Required work: Using the listing below, say how many of its lines hold "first". Offer nothing beyond the number.
◇ ◇ ◇ ◇
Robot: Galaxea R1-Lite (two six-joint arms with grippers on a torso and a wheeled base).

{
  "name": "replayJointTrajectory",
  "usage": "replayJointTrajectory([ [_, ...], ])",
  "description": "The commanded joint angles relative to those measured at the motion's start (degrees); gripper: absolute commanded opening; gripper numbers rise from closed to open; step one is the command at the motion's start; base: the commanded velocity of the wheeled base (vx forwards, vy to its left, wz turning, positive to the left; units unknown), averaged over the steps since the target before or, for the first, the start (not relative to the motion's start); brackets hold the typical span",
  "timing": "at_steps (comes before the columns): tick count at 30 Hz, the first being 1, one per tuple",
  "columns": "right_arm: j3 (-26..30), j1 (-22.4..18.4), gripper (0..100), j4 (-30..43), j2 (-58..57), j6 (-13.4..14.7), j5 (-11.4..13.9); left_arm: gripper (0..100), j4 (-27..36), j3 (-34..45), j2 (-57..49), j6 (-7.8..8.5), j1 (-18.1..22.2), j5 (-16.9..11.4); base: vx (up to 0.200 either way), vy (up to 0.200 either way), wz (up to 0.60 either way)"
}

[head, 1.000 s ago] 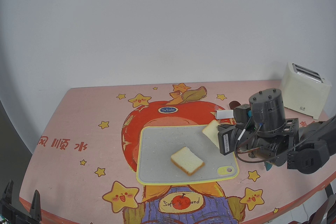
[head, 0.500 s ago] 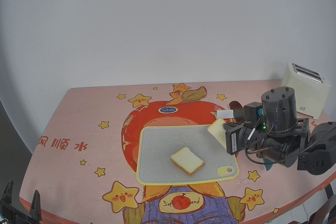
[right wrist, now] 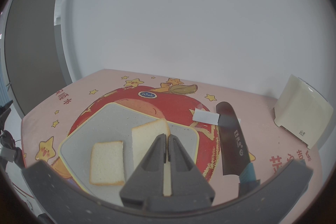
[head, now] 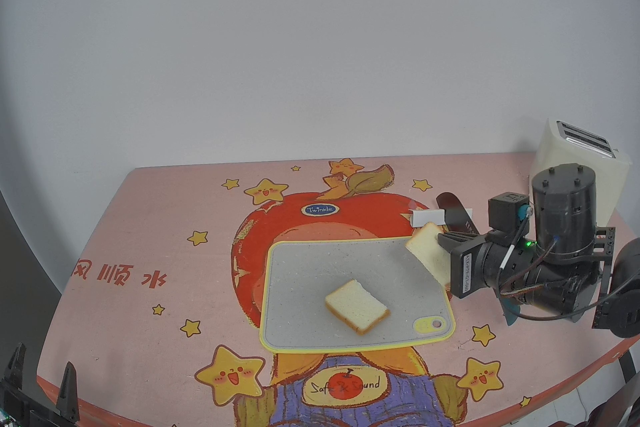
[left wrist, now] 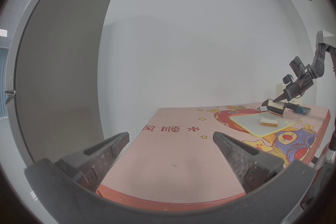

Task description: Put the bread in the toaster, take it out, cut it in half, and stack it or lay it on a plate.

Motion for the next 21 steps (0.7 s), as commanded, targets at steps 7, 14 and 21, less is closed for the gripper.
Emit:
replayJointTrajectory([
  [7,4.7,-0.1,0,0.1,-6.4,0.2,1.0,100,0.0,0.9,0.0,-0.01,0.0,0.0,0.000,0.000,0.00],
  [14,5.7,5.8,0,1.1,-12.0,1.4,0.9,100,-0.1,1.0,0.1,0.25,-0.1,0.0,0.000,0.000,0.00],
  [21,6.9,5.8,0,0.3,-11.1,2.6,0.0,100,-0.1,1.0,0.0,0.08,-0.1,-0.1,0.000,0.000,0.00],
])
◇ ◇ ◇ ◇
Answer below: 2